Task item: Set down the lines below exactly as they stand, please. Go from the first through the one containing "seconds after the".

Exercise inputs:
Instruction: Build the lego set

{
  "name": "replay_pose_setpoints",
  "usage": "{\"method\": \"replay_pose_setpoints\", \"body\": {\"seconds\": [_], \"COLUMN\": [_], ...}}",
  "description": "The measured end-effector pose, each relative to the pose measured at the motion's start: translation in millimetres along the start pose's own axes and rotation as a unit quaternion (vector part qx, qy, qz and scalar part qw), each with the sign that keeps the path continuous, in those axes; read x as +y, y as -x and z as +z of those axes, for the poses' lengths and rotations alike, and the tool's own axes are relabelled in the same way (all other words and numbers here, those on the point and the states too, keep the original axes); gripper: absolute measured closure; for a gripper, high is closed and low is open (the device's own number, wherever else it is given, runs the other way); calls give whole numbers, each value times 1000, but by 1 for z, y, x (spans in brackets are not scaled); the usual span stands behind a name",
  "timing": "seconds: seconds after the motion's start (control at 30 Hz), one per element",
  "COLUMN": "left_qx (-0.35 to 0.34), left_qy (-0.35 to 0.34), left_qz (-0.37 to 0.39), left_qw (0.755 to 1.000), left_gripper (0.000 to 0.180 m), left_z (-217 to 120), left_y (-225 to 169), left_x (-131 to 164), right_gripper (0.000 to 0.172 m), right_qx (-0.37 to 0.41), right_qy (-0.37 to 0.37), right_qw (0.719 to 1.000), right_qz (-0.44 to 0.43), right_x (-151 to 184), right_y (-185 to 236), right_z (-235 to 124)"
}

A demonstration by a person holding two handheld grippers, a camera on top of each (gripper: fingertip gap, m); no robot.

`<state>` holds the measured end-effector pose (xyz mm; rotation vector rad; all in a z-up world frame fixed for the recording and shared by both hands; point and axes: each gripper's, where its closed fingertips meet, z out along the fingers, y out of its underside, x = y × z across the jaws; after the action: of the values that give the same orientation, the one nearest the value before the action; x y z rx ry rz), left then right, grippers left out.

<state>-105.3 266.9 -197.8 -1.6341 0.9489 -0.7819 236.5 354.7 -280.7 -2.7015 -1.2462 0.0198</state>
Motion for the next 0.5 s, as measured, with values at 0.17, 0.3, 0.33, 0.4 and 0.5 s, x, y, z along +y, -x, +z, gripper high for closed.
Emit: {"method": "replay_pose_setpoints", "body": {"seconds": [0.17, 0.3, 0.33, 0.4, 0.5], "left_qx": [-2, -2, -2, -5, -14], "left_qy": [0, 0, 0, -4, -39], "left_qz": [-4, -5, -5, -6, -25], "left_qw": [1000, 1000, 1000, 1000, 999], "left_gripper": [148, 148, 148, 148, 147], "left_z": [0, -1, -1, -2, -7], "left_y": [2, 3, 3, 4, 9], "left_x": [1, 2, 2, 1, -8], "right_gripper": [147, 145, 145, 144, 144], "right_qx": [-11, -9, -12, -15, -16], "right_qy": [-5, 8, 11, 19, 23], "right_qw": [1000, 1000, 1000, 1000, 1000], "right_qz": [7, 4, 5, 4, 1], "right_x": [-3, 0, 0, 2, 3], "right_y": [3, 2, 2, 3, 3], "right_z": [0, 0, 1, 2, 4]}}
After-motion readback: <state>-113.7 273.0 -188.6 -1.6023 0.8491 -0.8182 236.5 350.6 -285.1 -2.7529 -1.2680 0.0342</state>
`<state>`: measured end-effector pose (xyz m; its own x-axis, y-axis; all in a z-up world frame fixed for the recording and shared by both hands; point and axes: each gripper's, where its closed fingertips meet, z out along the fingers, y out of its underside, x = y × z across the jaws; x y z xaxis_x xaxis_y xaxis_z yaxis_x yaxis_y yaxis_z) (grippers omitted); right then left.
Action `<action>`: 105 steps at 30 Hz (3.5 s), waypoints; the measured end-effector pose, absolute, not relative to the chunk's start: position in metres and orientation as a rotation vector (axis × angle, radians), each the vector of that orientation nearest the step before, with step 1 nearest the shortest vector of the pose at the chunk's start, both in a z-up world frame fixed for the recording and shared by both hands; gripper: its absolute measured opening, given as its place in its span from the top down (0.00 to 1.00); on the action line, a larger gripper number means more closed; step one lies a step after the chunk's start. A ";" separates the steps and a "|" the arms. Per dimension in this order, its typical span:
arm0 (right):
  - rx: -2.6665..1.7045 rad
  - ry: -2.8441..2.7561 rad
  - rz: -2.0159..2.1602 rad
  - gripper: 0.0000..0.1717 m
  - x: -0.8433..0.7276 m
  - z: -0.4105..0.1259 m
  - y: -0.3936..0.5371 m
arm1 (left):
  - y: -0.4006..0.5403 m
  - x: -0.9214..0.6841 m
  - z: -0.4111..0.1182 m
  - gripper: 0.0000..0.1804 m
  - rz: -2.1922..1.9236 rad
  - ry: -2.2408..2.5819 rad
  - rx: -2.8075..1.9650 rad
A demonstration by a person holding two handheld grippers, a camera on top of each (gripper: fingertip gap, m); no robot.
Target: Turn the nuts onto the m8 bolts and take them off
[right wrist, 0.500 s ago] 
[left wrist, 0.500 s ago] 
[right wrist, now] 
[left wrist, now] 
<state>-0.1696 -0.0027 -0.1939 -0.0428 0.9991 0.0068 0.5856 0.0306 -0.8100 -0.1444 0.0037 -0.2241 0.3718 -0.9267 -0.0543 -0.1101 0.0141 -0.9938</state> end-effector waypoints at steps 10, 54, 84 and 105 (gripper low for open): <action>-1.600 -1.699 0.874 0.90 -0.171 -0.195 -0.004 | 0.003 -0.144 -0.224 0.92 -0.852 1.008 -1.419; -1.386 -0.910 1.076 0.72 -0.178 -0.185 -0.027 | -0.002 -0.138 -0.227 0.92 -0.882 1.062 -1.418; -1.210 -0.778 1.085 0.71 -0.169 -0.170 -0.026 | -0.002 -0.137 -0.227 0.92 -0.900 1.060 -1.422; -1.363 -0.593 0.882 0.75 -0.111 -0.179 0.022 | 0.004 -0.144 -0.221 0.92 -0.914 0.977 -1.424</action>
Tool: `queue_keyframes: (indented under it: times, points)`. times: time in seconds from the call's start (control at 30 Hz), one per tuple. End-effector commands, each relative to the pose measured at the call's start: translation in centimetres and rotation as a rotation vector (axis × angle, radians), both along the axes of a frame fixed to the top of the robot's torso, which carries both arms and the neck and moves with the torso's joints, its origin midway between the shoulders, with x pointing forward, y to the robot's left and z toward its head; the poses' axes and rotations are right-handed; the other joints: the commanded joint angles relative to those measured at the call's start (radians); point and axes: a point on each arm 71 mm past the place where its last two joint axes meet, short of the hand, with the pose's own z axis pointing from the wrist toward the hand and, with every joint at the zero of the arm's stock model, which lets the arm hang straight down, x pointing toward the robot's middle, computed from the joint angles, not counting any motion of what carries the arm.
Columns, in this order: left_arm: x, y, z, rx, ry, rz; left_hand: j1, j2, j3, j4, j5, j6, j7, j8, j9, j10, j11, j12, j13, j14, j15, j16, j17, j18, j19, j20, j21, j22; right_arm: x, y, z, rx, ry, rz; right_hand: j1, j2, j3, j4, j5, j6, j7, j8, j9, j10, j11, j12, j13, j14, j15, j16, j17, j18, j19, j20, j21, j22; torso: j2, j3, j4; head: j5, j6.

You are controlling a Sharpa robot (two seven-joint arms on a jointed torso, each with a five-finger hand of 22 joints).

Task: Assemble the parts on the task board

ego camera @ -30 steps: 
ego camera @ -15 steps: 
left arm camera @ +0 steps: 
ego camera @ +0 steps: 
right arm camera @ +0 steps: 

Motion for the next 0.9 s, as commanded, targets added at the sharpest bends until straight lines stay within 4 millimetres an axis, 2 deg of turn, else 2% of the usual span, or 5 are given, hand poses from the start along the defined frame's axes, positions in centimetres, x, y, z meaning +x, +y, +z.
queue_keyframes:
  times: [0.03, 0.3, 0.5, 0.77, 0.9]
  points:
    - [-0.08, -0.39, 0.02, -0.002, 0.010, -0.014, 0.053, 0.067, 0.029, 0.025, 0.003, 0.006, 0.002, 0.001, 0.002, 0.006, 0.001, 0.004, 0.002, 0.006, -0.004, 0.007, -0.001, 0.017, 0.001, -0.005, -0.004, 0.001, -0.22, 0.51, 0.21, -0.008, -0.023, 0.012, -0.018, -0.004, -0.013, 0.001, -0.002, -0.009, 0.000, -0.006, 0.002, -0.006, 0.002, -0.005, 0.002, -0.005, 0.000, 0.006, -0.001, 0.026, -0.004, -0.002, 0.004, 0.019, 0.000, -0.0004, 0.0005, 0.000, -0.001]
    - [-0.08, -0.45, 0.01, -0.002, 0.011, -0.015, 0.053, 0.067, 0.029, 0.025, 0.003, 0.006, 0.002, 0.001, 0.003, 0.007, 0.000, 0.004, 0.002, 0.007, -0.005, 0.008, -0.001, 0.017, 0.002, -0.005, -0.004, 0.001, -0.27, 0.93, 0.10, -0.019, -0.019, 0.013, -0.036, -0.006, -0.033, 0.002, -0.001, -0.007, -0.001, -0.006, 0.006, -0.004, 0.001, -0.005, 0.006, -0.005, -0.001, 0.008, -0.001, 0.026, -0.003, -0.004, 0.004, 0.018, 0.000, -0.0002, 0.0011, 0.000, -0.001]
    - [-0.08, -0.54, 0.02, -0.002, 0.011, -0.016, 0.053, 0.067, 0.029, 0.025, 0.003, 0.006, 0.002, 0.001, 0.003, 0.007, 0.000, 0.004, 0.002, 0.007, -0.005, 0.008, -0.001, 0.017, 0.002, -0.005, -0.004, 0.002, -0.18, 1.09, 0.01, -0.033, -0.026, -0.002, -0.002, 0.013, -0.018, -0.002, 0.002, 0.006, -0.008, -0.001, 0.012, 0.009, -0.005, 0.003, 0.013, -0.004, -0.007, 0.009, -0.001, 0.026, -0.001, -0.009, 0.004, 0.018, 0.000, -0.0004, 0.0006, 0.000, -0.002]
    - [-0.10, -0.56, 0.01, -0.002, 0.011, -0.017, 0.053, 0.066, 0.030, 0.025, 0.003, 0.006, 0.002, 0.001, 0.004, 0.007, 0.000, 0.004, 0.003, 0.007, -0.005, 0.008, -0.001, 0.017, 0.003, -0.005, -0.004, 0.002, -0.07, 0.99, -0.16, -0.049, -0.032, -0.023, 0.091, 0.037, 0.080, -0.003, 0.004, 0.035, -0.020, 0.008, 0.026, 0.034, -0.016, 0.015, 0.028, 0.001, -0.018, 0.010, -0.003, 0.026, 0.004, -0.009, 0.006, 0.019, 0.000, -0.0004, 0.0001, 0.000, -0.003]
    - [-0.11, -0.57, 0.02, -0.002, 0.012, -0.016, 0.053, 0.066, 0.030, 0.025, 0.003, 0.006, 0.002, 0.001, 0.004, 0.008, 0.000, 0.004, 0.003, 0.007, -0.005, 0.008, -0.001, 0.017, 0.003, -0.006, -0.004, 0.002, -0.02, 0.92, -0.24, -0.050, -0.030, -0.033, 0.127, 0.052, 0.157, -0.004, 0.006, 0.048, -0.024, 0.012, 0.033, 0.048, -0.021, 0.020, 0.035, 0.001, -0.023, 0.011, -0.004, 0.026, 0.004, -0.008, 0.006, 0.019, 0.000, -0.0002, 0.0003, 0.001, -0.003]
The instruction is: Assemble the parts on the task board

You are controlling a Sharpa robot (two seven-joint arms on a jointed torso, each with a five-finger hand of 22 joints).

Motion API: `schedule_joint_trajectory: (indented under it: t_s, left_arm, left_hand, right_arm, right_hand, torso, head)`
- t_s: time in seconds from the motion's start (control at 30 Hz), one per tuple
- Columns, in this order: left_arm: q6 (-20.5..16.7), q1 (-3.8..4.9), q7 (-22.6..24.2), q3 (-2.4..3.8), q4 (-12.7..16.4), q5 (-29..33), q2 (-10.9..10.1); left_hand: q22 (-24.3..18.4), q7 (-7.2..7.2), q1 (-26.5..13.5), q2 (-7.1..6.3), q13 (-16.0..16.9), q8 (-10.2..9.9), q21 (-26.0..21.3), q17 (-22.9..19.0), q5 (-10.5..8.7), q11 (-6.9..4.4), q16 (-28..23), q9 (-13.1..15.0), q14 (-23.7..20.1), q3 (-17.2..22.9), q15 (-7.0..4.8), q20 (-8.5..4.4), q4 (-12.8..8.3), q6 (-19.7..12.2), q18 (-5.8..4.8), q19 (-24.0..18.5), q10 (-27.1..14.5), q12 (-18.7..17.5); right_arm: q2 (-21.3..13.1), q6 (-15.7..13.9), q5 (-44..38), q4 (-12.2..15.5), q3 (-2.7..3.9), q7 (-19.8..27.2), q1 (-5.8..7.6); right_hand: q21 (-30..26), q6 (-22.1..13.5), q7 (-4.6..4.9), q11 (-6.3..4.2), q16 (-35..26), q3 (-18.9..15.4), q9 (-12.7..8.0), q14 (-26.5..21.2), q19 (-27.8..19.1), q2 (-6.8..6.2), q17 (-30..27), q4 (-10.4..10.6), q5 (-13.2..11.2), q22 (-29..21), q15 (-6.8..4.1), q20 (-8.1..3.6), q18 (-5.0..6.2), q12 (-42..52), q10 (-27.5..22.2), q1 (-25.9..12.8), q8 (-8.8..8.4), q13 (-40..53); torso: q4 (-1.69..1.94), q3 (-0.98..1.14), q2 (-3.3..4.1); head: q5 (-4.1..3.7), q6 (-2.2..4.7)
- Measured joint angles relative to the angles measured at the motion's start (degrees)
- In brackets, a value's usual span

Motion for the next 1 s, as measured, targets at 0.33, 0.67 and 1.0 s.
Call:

Answer space:
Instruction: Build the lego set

{
  "name": "replay_pose_setpoints",
  "usage": "{\"method\": \"replay_pose_setpoints\", \"body\": {\"seconds\": [_], \"COLUMN\": [_], ...}}",
  "description": "The measured end-effector pose, each relative to the pose measured at the motion's start: translation in millimetres along the start pose's own axes and rotation as a unit quaternion (vector part qx, qy, qz and scalar part qw), each with the sign that keeps the path continuous, in those axes; read x as +y, y as -x and z as +z of those axes, for the poses' lengths and rotations alike, and the tool's own axes are relabelled in the same way (all other words and numbers here, those on the point and the states too, keep the original axes); gripper: absolute measured closure; for a gripper, high is closed and low is open (the device's own number, wherever else it is given, runs the other way); calls give whole numbers, each value times 1000, but by 1 for z, y, x (spans in brackets are not scaled); the usual span stands behind a name",
  "timing": "seconds: seconds after the motion's start (control at 30 Hz), one per element",

The response is now complete.